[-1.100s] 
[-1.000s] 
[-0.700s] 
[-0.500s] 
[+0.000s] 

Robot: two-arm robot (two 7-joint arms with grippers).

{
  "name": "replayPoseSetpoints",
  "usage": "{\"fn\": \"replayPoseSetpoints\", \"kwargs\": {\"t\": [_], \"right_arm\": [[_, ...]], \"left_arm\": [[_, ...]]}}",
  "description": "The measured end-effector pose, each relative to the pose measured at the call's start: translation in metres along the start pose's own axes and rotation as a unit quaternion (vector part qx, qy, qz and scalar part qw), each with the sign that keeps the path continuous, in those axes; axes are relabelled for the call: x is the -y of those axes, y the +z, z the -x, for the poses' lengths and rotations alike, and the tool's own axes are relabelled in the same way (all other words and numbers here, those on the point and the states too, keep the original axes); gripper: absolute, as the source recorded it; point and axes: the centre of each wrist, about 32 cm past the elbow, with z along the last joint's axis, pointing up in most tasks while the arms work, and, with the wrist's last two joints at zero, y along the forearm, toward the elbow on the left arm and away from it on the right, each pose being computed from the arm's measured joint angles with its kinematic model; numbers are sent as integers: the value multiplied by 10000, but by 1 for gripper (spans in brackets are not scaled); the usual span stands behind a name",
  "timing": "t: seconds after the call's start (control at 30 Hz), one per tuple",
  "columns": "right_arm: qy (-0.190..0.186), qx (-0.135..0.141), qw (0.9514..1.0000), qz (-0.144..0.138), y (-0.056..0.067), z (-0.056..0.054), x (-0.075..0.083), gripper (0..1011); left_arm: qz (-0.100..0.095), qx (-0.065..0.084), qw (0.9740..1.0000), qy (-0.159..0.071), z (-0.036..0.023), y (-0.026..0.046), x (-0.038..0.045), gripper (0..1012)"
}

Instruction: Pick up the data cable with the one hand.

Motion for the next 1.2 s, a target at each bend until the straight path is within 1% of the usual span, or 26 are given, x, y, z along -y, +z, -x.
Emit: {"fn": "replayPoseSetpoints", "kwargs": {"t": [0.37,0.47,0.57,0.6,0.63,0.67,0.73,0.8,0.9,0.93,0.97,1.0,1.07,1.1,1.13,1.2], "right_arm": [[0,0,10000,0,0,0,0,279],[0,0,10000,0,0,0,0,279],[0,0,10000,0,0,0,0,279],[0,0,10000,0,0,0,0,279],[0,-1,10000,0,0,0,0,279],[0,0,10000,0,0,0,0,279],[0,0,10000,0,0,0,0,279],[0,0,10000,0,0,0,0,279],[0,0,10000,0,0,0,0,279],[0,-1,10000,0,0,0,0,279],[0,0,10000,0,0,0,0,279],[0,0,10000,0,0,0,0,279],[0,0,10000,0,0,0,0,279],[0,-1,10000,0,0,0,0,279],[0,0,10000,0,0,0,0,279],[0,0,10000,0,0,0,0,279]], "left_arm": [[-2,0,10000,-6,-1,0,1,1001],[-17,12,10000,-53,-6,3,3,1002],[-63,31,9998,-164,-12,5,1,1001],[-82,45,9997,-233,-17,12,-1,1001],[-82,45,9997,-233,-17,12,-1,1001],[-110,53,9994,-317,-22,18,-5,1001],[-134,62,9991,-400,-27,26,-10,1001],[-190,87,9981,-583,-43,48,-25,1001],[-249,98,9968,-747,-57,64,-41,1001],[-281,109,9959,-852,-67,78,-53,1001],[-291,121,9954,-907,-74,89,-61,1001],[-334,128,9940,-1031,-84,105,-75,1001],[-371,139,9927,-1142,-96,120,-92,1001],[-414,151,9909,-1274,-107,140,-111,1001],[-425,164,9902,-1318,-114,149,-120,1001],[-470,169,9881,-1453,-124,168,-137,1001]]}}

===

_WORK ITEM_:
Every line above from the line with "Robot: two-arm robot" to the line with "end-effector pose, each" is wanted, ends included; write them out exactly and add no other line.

_COMPLETED EXERCISE_:
Robot: two-arm robot (two 7-joint arms with grippers).

{
  "name": "replayPoseSetpoints",
  "usage": "{\"fn\": \"replayPoseSetpoints\", \"kwargs\": {\"t\": [_], \"right_arm\": [[_, ...]], \"left_arm\": [[_, ...]]}}",
  "description": "The measured end-effector pose, each relative to the pose measured at the call's start: translation in metres along the start pose's own axes and rotation as a unit quaternion (vector part qx, qy, qz and scalar part qw), each with the sign that keeps the path continuous, in those axes; axes are relabelled for the call: x is the -y of those axes, y the +z, z the -x, for the poses' lengths and rotations alike, and the tool's own axes are relabelled in the same way (all other words and numbers here, those on the point and the states too, keep the original axes); gripper: absolute, as the source recorded it; point and axes: the centre of each wrist, about 32 cm past the elbow, with z along the last joint's axis, pointing up in most tasks while the arms work, and, with the wrist's last two joints at zero, y along the forearm, toward the elbow on the left arm and away from it on the right, each pose being computed from the arm's measured joint angles with its kinematic model; numbers are sent as integers: the value multiplied by 10000, but by 1 for gripper (spans in brackets are not scaled); the usual span stands behind a name",

The required answer is now complete.